Los días en que permaneció encerrado medio planeta en el próximo pasado no hicieron más que alimentar en mí la idea de que la reclusión in home es la mejor salida justo para eso, para no salir.
¿Salir a qué? ¿A trabajar si me pagan tan bien, si me pagan tan mal? ¿A trabajar si no hay trabajo? ¿A estudiar para no conseguir trabajo? Corrijo, corrijo. Ahora se puede teletrabajar, tal como los cajeros electrónicos, 7-24. Todo un privilegio, un gran paso para la humanidad, diría el astronauta. Y se puede aprender, por ejemplo, desde el retrete, en la cama, tirado en el sofá o al borde de la piscina, bajo el parasol de la playa o la sombra de un mango. ¿Por qué no? Y si alguien está dispuesto a instruirse pues alguien habrá de enseñarle. Y claro, el profe o la tícher lo podrán hacer desde cualquier sitio y en paños menores si lo prefieren, eso sí, con el torso muy elegante, bien planchado y la cámara apuntando adonde tiene que apuntar.
Salir, salir. ¿Salir a comprar el pan cuando la compañía de la “a” y la sonrisa lo envía caliente y esterilizado? ¿Visitar un museo si tengo al Louvre y al Metropolitan a un clic, en 360º y megazoom para ver obras con hectopixeles de definición? Además sin el tufo y el flasheo de pelotones de japoneses con mascarillas. Sí, muchos de ellos ya las llevaban mucho antes de que se pusieran de moda y nos parecían ridículos. ¿Salir de fiesta si sale tan caro? ¿Buscar pareja si una App me la pone en bandeja?
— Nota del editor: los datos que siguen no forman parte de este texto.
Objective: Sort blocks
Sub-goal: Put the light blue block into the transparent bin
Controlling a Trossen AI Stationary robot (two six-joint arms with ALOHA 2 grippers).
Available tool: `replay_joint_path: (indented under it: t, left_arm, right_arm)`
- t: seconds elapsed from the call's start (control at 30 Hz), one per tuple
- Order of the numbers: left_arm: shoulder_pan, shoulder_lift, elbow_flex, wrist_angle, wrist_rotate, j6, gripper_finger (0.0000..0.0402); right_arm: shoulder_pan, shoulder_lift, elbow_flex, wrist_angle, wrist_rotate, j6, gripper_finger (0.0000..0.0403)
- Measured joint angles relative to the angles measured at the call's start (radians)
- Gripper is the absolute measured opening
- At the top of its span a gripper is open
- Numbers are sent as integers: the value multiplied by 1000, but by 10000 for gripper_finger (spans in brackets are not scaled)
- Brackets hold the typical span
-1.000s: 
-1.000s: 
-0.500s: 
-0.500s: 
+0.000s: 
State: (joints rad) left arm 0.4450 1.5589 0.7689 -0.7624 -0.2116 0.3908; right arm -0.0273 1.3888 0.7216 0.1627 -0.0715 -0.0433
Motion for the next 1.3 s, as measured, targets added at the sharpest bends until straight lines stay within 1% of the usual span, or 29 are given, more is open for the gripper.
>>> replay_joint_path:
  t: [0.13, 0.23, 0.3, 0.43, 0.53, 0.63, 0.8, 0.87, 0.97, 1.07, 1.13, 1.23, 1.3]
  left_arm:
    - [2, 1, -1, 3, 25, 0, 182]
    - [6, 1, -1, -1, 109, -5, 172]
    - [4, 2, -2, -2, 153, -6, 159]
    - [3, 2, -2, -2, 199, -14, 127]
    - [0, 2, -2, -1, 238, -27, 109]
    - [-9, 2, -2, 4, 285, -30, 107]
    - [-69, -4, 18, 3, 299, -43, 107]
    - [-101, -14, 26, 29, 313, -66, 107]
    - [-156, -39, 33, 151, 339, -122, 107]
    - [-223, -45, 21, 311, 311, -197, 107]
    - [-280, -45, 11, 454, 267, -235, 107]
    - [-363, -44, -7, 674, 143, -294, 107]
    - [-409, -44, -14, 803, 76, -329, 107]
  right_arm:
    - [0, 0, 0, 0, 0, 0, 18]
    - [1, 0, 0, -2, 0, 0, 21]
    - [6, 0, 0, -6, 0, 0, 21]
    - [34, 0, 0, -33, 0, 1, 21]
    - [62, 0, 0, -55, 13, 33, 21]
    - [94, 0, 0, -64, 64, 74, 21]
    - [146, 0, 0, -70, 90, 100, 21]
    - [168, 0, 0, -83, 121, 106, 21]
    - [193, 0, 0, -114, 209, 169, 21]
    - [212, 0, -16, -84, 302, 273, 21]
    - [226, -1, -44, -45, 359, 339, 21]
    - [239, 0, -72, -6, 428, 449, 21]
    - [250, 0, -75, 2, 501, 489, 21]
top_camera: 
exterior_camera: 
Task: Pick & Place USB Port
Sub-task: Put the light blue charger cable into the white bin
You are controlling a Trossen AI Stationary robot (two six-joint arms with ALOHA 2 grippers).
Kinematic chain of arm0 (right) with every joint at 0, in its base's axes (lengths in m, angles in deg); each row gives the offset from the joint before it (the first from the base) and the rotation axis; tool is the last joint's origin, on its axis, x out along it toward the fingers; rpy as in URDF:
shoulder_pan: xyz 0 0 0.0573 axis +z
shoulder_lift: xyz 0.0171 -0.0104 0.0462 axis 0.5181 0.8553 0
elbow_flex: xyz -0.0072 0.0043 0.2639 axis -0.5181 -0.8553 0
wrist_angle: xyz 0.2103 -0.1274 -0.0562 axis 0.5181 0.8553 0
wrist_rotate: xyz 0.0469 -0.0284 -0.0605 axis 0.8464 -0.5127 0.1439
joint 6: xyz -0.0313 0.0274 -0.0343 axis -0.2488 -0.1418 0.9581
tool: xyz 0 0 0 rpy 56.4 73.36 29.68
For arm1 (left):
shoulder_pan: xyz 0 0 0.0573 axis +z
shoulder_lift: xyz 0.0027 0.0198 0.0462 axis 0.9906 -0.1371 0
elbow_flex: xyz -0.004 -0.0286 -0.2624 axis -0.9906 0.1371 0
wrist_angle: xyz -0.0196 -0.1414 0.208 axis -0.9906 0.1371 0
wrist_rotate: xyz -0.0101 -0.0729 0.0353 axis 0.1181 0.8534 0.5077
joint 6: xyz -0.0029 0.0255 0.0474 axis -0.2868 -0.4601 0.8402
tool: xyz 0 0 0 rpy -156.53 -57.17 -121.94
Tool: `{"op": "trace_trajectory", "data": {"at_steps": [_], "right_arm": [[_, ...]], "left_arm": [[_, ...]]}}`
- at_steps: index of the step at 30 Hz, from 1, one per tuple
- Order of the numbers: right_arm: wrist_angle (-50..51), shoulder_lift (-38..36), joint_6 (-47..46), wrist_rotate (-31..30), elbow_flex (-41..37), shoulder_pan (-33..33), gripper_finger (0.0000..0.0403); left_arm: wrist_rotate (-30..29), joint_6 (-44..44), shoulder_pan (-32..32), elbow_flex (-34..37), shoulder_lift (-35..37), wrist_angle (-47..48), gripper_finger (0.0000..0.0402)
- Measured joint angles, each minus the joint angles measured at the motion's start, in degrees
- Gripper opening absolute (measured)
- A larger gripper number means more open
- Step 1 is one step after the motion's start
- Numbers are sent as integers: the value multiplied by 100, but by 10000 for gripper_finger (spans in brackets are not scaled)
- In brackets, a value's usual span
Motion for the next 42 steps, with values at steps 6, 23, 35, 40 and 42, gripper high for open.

¿Salir o no salir? Esa no es la cuestión. El asunto es quedarse. ¿Acaso el mundo, el universo no está en las pantallas? ¿Quiero ver un reality show postizo? Ahí está un menú tan extenso como el de un restaurante chino. ¿Me apetece comer chino? Pues llamo al chino. Bueno, eso ya estaba inventado y lo teníamos reservado para la pereza del domingo. ¿Que no tengo trabajo? Basta tener bicicleta y músculo (o haber quedado fuera del top ten en el Tour) y ya eres raider, la profesión indefinida más prometedora de la vía láctea. Seguimos hilando y al hablar de leche, habrá quien recuerde a Klim, el columnista, humorista y escritor que se encerró en su casa por algunos lustros ataviado con piyama, bata, cigarrillo, whisky y máquina de escribir. Todo está inventado. ¿Vestirse o no vestirse? ¿Vivir en piyama? ¿Soñar sin ella? Así vivió hasta que se le torció una tripa y sin quitarse el atuendo fue a parar a una clínica adonde iría a morir. To die, to sleep; / To sleep: perchance to dream… según don Hamlet.
¿Salir? ¿Quedarse? ¿Querer salir porque te encierran? ¿Quedarse sin siquiera pensar en salir? Y permanecer así, encerrados, recluidos, enjaulados, cautivos, enclaustrados. No, no voy a nombrar esa palabra, ese verbo que empieza con ce y termina —cómo no— en ere con alguna efe en los intermedios. No lo nombro por desgaste del pobre, que de pastar en las páginas judiciales o conventuales ha llegado al extremo de necesitar representante legal para exhortar a escribientes y hablantes para que consulten el diccionario de sinónimos que tan buenos servicios presta a la raza, casta, ralea, especie, estirpe, prosapia, tribu, horda humana.
Jefas y jefes, empleadas y empleados, alumnos y alumnas, maestras y maestros, amantes y amantas ¿para qué estar cerca si estar lejos está tan bien? Podemos vernos a medias o mostrarnos enteros, sin olernos, sin intercambiar gérmenes y con el párpado de nuestra cámara a un dedo de distancia.